Stored data:
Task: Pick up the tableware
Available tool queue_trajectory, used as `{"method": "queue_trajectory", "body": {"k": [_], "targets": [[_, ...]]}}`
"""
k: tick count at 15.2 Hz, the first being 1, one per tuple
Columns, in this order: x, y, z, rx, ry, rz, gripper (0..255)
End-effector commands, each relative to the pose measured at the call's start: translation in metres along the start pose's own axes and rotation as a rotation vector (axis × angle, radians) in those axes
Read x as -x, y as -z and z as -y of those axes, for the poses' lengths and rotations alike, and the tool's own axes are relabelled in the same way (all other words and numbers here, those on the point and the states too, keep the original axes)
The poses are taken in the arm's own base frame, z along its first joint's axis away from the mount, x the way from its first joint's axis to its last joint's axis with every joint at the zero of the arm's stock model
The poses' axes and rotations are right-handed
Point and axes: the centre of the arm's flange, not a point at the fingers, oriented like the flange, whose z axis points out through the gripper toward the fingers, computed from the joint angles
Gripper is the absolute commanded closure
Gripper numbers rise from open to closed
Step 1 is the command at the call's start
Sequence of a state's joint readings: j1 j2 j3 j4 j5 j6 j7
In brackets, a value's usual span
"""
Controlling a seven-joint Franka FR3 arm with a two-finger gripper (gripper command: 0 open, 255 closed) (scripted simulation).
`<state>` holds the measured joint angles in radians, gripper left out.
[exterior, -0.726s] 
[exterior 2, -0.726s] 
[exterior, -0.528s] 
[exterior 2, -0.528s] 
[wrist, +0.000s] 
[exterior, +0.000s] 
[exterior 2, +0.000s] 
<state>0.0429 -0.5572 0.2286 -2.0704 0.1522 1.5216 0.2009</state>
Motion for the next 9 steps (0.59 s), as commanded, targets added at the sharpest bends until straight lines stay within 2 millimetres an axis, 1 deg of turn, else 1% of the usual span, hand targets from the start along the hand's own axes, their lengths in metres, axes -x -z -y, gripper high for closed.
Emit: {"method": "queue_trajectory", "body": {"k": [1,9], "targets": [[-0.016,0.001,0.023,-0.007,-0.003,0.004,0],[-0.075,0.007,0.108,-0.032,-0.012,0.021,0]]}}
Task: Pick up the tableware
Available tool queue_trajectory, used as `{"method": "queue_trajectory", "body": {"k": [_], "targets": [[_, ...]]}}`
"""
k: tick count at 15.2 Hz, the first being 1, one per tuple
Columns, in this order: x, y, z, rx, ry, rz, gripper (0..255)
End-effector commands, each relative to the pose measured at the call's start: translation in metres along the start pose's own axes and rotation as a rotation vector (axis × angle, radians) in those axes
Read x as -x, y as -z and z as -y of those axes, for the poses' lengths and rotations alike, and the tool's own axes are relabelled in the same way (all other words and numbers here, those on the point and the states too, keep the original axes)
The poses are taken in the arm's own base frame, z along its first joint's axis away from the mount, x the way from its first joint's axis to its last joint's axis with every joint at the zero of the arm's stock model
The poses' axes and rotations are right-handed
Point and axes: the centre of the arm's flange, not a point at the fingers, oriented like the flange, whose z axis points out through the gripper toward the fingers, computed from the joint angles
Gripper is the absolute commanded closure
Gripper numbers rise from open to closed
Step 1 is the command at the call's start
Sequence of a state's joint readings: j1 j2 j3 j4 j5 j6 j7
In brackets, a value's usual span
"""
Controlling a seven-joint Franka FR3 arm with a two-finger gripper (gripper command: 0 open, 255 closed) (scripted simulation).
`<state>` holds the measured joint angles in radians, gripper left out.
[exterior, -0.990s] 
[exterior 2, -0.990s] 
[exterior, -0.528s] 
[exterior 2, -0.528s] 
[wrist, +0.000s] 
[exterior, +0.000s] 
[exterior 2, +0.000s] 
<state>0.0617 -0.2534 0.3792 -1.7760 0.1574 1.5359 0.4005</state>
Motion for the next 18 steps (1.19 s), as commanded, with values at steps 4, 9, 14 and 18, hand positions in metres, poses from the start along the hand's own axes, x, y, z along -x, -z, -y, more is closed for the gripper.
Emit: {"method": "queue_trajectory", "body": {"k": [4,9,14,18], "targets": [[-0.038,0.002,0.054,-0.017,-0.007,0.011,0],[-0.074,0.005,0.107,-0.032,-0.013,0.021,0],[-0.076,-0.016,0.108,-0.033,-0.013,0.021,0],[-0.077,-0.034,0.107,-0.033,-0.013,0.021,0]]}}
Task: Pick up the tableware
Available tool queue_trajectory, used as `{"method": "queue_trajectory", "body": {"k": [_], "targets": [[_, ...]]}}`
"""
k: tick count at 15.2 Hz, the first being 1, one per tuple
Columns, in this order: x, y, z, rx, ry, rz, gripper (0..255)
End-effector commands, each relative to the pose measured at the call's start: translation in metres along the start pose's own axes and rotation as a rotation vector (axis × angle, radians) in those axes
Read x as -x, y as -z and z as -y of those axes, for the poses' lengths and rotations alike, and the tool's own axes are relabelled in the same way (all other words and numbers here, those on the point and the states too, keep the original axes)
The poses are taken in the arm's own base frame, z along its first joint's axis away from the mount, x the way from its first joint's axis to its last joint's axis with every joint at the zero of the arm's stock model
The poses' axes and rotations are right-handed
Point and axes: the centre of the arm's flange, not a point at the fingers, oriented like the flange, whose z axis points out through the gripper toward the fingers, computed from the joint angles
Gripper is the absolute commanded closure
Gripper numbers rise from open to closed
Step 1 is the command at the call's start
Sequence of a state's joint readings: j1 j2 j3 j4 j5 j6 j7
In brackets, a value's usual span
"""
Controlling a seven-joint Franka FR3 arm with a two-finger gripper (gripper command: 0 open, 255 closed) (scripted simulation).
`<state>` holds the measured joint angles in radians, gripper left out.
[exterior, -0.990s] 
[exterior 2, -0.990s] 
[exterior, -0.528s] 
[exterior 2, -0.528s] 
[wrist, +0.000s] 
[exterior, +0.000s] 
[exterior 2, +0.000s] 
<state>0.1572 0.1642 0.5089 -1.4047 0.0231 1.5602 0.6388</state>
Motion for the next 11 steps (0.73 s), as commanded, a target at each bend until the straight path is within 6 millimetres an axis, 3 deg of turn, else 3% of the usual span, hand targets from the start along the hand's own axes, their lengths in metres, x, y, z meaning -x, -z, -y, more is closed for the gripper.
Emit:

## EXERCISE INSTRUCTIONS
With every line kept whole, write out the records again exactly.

## EXERCISE OUTPUT
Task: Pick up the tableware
Available tool queue_trajectory, used as `{"method": "queue_trajectory", "body": {"k": [_], "targets": [[_, ...]]}}`
"""
k: tick count at 15.2 Hz, the first being 1, one per tuple
Columns, in this order: x, y, z, rx, ry, rz, gripper (0..255)
End-effector commands, each relative to the pose measured at the call's start: translation in metres along the start pose's own axes and rotation as a rotation vector (axis × angle, radians) in those axes
Read x as -x, y as -z and z as -y of those axes, for the poses' lengths and rotations alike, and the tool's own axes are relabelled in the same way (all other words and numbers here, those on the point and the states too, keep the original axes)
The poses are taken in the arm's own base frame, z along its first joint's axis away from the mount, x the way from its first joint's axis to its last joint's axis with every joint at the zero of the arm's stock model
The poses' axes and rotations are right-handed
Point and axes: the centre of the arm's flange, not a point at the fingers, oriented like the flange, whose z axis points out through the gripper toward the fingers, computed from the joint angles
Gripper is the absolute commanded closure
Gripper numbers rise from open to closed
Step 1 is the command at the call's start
Sequence of a state's joint readings: j1 j2 j3 j4 j5 j6 j7
In brackets, a value's usual span
"""
Controlling a seven-joint Franka FR3 arm with a two-finger gripper (gripper command: 0 open, 255 closed) (scripted simulation).
`<state>` holds the measured joint angles in radians, gripper left out.
[exterior, -0.726s] 
[exterior 2, -0.726s] 
[exterior, -0.528s] 
[exterior 2, -0.528s] 
[wrist, +0.000s] 
[exterior, +0.000s] 
[exterior 2, +0.000s] 
<state>0.0429 -0.5572 0.2286 -2.0704 0.1522 1.5216 0.2009</state>
Motion for the next 9 steps (0.59 s), as commanded, targets added at the sharpest bends until straight lines stay within 2 millimetres an axis, 1 deg of turn, else 1% of the usual span, hand targets from the start along the hand's own axes, their lengths in metres, axes -x -z -y, gripper high for closed.
Emit: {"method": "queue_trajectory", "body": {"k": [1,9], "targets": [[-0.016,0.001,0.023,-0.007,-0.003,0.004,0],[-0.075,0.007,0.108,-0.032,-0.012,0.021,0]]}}
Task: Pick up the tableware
Available tool queue_trajectory, used as `{"method": "queue_trajectory", "body": {"k": [_], "targets": [[_, ...]]}}`
"""
k: tick count at 15.2 Hz, the first being 1, one per tuple
Columns, in this order: x, y, z, rx, ry, rz, gripper (0..255)
End-effector commands, each relative to the pose measured at the call's start: translation in metres along the start pose's own axes and rotation as a rotation vector (axis × angle, radians) in those axes
Read x as -x, y as -z and z as -y of those axes, for the poses' lengths and rotations alike, and the tool's own axes are relabelled in the same way (all other words and numbers here, those on the point and the states too, keep the original axes)
The poses are taken in the arm's own base frame, z along its first joint's axis away from the mount, x the way from its first joint's axis to its last joint's axis with every joint at the zero of the arm's stock model
The poses' axes and rotations are right-handed
Point and axes: the centre of the arm's flange, not a point at the fingers, oriented like the flange, whose z axis points out through the gripper toward the fingers, computed from the joint angles
Gripper is the absolute commanded closure
Gripper numbers rise from open to closed
Step 1 is the command at the call's start
Sequence of a state's joint readings: j1 j2 j3 j4 j5 j6 j7
In brackets, a value's usual span
"""
Controlling a seven-joint Franka FR3 arm with a two-finger gripper (gripper command: 0 open, 255 closed) (scripted simulation).
`<state>` holds the measured joint angles in radians, gripper left out.
[exterior, -0.990s] 
[exterior 2, -0.990s] 
[exterior, -0.528s] 
[exterior 2, -0.528s] 
[wrist, +0.000s] 
[exterior, +0.000s] 
[exterior 2, +0.000s] 
<state>0.0617 -0.2534 0.3792 -1.7760 0.1574 1.5359 0.4005</state>
Motion for the next 18 steps (1.19 s), as commanded, with values at steps 4, 9, 14 and 18, hand positions in metres, poses from the start along the hand's own axes, x, y, z along -x, -z, -y, more is closed for the gripper.
Emit: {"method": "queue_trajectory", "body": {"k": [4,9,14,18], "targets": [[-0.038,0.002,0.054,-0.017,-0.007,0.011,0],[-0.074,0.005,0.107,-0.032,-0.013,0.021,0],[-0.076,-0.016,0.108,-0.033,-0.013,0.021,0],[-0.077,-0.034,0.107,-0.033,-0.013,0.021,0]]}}
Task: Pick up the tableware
Available tool queue_trajectory, used as `{"method": "queue_trajectory", "body": {"k": [_], "targets": [[_, ...]]}}`
"""
k: tick count at 15.2 Hz, the first being 1, one per tuple
Columns, in this order: x, y, z, rx, ry, rz, gripper (0..255)
End-effector commands, each relative to the pose measured at the call's start: translation in metres along the start pose's own axes and rotation as a rotation vector (axis × angle, radians) in those axes
Read x as -x, y as -z and z as -y of those axes, for the poses' lengths and rotations alike, and the tool's own axes are relabelled in the same way (all other words and numbers here, those on the point and the states too, keep the original axes)
The poses are taken in the arm's own base frame, z along its first joint's axis away from the mount, x the way from its first joint's axis to its last joint's axis with every joint at the zero of the arm's stock model
The poses' axes and rotations are right-handed
Point and axes: the centre of the arm's flange, not a point at the fingers, oriented like the flange, whose z axis points out through the gripper toward the fingers, computed from the joint angles
Gripper is the absolute commanded closure
Gripper numbers rise from open to closed
Step 1 is the command at the call's start
Sequence of a state's joint readings: j1 j2 j3 j4 j5 j6 j7
In brackets, a value's usual span
"""
Controlling a seven-joint Franka FR3 arm with a two-finger gripper (gripper command: 0 open, 255 closed) (scripted simulation).
`<state>` holds the measured joint angles in radians, gripper left out.
[exterior, -0.990s] 
[exterior 2, -0.990s] 
[exterior, -0.528s] 
[exterior 2, -0.528s] 
[wrist, +0.000s] 
[exterior, +0.000s] 
[exterior 2, +0.000s] 
<state>0.1572 0.1642 0.5089 -1.4047 0.0231 1.5602 0.6388</state>
Motion for the next 11 steps (0.73 s), as commanded, a target at each bend until the straight path is within 6 millimetres an axis, 3 deg of turn, else 3% of the usual span, hand targets from the start along the hand's own axes, their lengths in metres, x, y, z meaning -x, -z, -y, more is closed for the gripper.
Emit:

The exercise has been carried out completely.